§ **WHAT THE TASK ASKS**: Your output should be each line from the material below that has the word "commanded".
═════ DATA SHOWN ═════
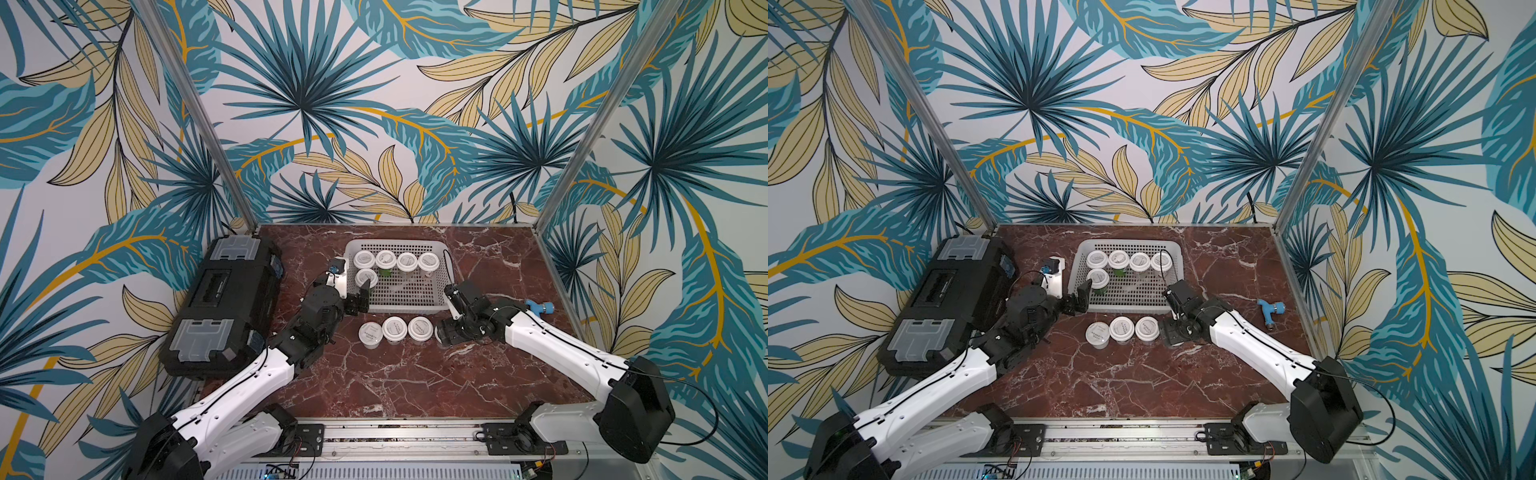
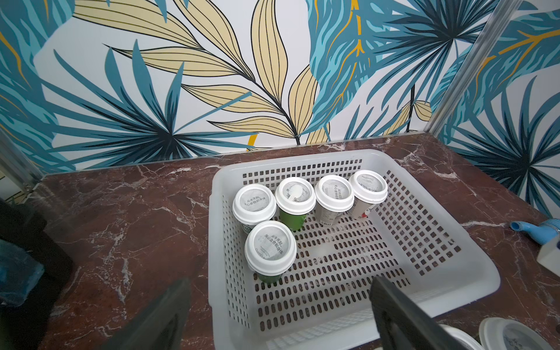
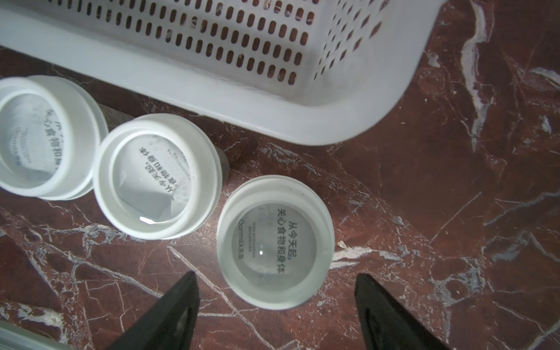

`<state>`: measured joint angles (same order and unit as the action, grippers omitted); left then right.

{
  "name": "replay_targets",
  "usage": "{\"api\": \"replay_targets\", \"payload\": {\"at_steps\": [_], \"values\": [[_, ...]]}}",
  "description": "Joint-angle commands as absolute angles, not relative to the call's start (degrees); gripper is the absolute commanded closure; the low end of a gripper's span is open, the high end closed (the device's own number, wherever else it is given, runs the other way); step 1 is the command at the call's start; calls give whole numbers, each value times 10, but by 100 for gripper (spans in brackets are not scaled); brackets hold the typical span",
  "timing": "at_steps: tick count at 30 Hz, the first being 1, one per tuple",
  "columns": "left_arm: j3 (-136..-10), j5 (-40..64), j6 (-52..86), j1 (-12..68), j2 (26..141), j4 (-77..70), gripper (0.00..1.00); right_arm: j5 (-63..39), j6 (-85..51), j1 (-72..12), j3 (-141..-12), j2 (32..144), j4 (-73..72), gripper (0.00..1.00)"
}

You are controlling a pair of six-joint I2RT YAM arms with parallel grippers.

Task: Put the yogurt in the basket
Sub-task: Pick up the yogurt from the center of the board.

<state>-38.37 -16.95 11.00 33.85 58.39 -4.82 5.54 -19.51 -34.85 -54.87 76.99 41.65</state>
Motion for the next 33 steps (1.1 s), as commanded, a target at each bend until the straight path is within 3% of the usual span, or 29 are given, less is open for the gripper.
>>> {"api": "replay_targets", "payload": {"at_steps": [1,12,20,33], "values": [[-375,-175,116,335,578,-47,4,60,-189,-354,-555,781,413,16],[-378,-175,116,335,581,-45,4,81,-186,-356,-553,797,409,16],[-378,-175,116,335,580,-45,4,77,-183,-356,-551,807,398,25],[-377,-176,116,335,580,-44,4,75,-182,-355,-547,816,393,24]]}}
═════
§ **THE COMPLETED TASK**:
  "description": "Joint-angle commands as absolute angles, not relative to the call's start (degrees); gripper is the absolute commanded closure; the low end of a gripper's span is open, the high end closed (the device's own number, wherever else it is given, runs the other way); step 1 is the command at the call's start; calls give whole numbers, each value times 10, but by 100 for gripper (spans in brackets are not scaled); brackets hold the typical span",
Motion for the next 33 steps (1.1 s), as commanded, a target at each bend until the straight path is within 3% of the usual span, or 29 are given, less is open for the gripper.

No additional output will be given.